Being members of the one body of Christ means that we act in love and we act together, contributing diverse experiences and perspectives to the community but feeling ourselves to be part of one single whole. We don’t divide ourselves into groups (e.g., vaccinated vs unvaccinated, masked vs unmasked, huggers vs distanced) but we stay together in one whole body. “For just as the body is one and has many members, and all the members of the body, though many, are one body, so it is with Christ. For in the one Spirit we were all baptized into one body—Jews or Greeks, slaves or free—and we were all made to drink of one Spirit.” (1 Cor 12:12) In this body, acting as one in the interests of its most vulnerable members, empathy and compassion guide our actions. For “If one member suffers, all suffer together with it; if one member is honoured, all rejoice together with it.” (1 Cor 12:26)
So, to mask or not to mask. This will be a question each of us has to answer for ourselves as we move about in our public lives. When it comes to our own community of Hope, for the month of July we are asking people to remain masked while in the building, and during worship—this for all the reasons outlined above, most of all care for the most vulnerable in our midst. In August we’ll revisit our policies. More detail can be found later in this newsletter.

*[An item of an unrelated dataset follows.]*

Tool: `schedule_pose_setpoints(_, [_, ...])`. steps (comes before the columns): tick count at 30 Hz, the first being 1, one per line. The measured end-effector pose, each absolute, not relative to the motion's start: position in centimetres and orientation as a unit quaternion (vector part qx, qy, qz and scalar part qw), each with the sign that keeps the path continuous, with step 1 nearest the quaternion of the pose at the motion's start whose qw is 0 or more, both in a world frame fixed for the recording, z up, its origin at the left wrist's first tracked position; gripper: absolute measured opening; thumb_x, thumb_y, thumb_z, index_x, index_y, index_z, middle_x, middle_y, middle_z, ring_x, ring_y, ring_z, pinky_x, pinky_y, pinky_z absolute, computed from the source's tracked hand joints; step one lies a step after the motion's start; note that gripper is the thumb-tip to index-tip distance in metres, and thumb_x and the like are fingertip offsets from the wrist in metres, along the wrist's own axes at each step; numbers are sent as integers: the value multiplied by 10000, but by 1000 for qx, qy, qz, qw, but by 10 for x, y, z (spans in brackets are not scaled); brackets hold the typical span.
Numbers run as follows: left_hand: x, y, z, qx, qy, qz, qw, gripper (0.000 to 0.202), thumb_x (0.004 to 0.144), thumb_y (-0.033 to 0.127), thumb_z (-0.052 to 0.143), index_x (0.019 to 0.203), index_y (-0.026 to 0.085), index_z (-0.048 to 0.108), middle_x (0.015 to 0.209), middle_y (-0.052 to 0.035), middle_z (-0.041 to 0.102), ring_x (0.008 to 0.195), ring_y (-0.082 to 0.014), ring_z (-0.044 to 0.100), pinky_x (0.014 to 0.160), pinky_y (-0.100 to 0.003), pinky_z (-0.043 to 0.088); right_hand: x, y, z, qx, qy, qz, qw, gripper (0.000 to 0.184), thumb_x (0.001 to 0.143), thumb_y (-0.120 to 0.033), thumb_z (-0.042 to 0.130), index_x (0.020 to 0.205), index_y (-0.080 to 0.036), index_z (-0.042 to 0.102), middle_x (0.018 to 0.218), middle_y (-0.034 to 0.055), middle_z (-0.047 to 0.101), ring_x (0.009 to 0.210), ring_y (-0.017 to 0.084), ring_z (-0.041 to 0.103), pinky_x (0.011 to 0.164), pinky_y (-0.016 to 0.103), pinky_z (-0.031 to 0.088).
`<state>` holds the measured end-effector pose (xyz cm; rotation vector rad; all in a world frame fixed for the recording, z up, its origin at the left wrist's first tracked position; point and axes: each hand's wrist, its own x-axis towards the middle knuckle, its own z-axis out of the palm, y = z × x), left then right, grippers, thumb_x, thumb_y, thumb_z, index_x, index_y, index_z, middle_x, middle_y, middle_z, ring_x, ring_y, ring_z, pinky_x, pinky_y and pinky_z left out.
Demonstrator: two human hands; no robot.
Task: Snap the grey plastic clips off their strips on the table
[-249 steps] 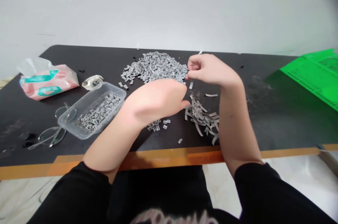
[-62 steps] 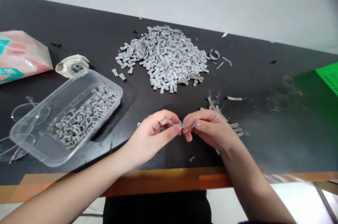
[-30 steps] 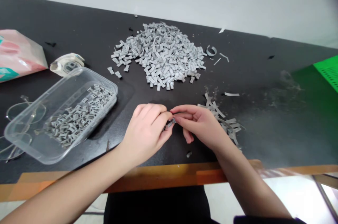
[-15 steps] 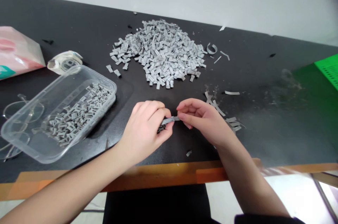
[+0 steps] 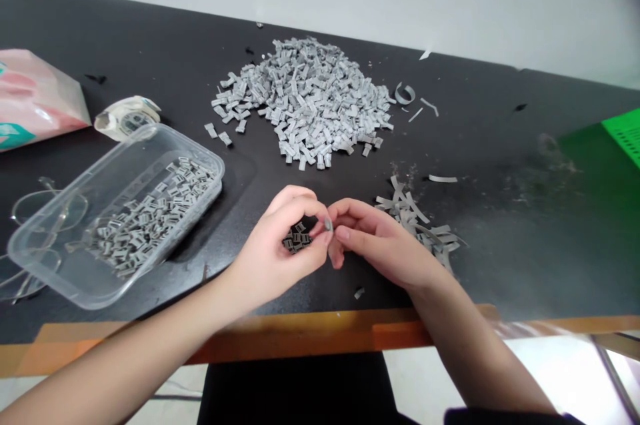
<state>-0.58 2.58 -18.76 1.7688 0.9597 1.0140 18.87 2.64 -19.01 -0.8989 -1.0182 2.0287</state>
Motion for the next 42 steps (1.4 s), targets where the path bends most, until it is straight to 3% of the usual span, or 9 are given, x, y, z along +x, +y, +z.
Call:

As pastor I am so grateful for the many manifestations of patience, love, and tender care among our members. As we begin (we all hope!) to see the light at the end of this tunnel of pandemic, I believe this is an experience that has strengthened us as a community, and built us up in love. I so look forward to seeing people’s smiling eyes at worship again, and breaking bread together.
Keep alert, stand firm in your faith, be courageous, be strong.
Let all that you do be done in love.